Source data
=====
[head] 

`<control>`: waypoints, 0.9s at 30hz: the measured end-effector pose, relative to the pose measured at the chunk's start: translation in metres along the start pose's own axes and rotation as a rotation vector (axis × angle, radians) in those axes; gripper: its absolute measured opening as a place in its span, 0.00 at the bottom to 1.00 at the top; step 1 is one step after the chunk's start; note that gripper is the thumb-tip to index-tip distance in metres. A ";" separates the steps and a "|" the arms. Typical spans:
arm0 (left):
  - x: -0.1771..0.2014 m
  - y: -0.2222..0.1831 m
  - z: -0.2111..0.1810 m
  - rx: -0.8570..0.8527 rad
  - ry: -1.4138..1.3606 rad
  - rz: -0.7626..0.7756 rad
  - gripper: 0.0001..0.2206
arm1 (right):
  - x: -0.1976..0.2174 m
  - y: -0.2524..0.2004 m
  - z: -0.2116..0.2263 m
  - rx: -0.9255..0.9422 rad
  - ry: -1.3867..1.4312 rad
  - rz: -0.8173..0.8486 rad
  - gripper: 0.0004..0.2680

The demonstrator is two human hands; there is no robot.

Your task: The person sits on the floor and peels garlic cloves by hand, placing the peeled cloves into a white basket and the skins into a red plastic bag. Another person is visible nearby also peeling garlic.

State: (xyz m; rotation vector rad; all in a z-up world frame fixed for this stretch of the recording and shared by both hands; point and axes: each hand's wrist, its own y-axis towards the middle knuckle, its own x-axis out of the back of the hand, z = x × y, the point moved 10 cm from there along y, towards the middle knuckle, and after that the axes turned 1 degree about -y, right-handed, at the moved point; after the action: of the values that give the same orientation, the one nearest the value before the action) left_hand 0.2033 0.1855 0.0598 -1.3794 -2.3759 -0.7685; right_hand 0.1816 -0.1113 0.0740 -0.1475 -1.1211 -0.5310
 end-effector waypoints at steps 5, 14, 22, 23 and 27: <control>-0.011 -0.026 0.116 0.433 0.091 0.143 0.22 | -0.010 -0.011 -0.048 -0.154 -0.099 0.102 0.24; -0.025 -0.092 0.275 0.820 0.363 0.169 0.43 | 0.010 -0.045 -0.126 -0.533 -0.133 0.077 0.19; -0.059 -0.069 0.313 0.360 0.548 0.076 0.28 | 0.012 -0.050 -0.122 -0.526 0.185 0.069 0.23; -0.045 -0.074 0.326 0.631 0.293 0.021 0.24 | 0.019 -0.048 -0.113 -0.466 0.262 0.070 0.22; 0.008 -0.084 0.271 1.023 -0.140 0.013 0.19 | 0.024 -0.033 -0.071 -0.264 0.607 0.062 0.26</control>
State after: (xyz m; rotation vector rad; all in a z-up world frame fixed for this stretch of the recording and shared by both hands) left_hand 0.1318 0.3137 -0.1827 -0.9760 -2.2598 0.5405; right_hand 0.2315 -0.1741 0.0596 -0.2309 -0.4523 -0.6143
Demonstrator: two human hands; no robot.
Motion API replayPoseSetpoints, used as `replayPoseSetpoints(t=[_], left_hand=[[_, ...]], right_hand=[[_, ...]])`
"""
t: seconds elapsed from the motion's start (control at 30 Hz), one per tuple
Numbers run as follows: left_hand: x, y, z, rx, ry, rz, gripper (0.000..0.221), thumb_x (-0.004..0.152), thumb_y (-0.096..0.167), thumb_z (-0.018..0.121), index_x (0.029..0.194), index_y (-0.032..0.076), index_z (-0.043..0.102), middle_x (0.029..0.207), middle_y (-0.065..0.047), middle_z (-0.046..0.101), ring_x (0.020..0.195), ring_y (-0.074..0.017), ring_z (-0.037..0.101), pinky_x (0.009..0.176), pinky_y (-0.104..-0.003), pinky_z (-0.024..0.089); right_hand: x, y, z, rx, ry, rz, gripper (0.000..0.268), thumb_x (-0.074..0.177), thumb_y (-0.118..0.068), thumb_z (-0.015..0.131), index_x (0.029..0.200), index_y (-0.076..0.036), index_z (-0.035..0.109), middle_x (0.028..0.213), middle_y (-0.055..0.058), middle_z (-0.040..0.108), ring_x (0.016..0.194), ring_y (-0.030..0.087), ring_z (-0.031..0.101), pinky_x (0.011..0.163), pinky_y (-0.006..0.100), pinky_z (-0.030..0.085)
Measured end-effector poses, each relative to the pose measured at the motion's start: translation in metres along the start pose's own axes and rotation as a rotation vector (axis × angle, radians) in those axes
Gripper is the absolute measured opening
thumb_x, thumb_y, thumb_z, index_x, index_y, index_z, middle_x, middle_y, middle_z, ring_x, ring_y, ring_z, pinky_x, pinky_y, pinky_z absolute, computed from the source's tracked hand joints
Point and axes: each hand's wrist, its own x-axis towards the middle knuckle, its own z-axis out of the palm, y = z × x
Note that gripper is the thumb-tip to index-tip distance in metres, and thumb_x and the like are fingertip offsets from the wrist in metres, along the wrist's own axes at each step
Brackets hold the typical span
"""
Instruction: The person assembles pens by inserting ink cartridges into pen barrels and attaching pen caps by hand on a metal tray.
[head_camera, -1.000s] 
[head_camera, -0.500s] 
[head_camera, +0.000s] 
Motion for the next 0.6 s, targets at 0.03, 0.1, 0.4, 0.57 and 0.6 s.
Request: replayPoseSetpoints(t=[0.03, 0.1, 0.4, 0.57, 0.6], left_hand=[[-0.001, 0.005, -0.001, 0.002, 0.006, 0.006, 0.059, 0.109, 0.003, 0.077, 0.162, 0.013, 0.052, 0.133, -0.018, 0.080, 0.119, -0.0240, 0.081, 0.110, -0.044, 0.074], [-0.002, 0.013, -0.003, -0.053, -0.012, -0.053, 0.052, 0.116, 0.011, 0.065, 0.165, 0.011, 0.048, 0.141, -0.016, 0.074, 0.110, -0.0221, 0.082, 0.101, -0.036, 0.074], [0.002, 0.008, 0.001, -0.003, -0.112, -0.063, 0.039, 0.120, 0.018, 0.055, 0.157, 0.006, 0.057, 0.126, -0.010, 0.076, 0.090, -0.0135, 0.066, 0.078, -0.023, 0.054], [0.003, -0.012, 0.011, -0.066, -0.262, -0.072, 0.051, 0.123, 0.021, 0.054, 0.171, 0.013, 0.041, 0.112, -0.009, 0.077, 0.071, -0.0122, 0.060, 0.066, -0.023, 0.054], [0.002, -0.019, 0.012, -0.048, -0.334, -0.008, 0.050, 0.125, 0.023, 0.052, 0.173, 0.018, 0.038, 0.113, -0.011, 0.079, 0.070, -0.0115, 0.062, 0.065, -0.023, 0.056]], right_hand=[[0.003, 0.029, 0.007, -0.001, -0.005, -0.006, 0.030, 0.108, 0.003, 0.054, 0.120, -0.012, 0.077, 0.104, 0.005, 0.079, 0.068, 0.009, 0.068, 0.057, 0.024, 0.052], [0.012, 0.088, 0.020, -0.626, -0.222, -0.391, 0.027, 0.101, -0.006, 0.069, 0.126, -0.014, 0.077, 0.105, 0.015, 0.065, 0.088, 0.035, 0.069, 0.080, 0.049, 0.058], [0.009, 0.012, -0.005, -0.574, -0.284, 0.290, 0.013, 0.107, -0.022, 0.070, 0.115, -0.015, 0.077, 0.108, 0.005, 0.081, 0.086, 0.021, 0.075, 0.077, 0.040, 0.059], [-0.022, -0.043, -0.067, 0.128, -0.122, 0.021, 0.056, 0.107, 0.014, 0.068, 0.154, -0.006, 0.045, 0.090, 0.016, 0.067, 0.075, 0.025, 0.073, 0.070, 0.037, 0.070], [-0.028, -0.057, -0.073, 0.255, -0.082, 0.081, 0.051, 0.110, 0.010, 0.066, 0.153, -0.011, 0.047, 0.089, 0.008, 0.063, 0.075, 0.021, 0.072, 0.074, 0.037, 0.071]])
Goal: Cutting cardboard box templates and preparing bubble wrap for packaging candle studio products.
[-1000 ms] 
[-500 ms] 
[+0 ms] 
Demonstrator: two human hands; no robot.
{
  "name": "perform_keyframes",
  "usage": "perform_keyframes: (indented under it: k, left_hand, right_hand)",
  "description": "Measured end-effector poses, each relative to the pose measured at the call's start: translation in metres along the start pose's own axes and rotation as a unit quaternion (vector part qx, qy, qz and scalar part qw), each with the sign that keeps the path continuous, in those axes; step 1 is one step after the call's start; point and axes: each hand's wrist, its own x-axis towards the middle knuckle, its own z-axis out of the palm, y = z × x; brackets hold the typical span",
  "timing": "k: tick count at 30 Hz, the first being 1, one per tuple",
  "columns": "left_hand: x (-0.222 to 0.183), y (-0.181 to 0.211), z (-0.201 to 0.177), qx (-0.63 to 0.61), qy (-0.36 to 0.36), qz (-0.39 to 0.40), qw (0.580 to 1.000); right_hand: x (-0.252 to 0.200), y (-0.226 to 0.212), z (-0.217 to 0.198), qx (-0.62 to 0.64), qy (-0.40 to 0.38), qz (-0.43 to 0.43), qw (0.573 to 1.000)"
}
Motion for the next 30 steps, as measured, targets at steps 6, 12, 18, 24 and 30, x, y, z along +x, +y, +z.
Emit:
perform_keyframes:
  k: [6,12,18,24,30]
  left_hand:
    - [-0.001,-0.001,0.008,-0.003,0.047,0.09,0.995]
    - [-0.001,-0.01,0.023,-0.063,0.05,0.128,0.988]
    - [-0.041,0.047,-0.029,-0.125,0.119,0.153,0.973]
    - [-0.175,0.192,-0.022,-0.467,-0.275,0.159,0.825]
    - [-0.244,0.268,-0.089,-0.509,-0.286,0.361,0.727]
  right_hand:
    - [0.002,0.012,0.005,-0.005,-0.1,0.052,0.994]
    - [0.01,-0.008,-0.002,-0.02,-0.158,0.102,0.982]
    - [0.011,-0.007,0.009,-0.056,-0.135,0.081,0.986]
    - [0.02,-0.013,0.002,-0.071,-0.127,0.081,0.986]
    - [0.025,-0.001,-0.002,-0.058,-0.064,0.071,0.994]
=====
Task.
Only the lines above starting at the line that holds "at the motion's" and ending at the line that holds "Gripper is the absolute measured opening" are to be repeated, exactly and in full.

Reply to the exercise.
Measured end-effector poses, each relative to the pose measured at the motion's start: translation in metres along the start pose's own axes and rotation as a rotation vector (axis × angle, radians) in those axes
Gripper is the absolute measured opening

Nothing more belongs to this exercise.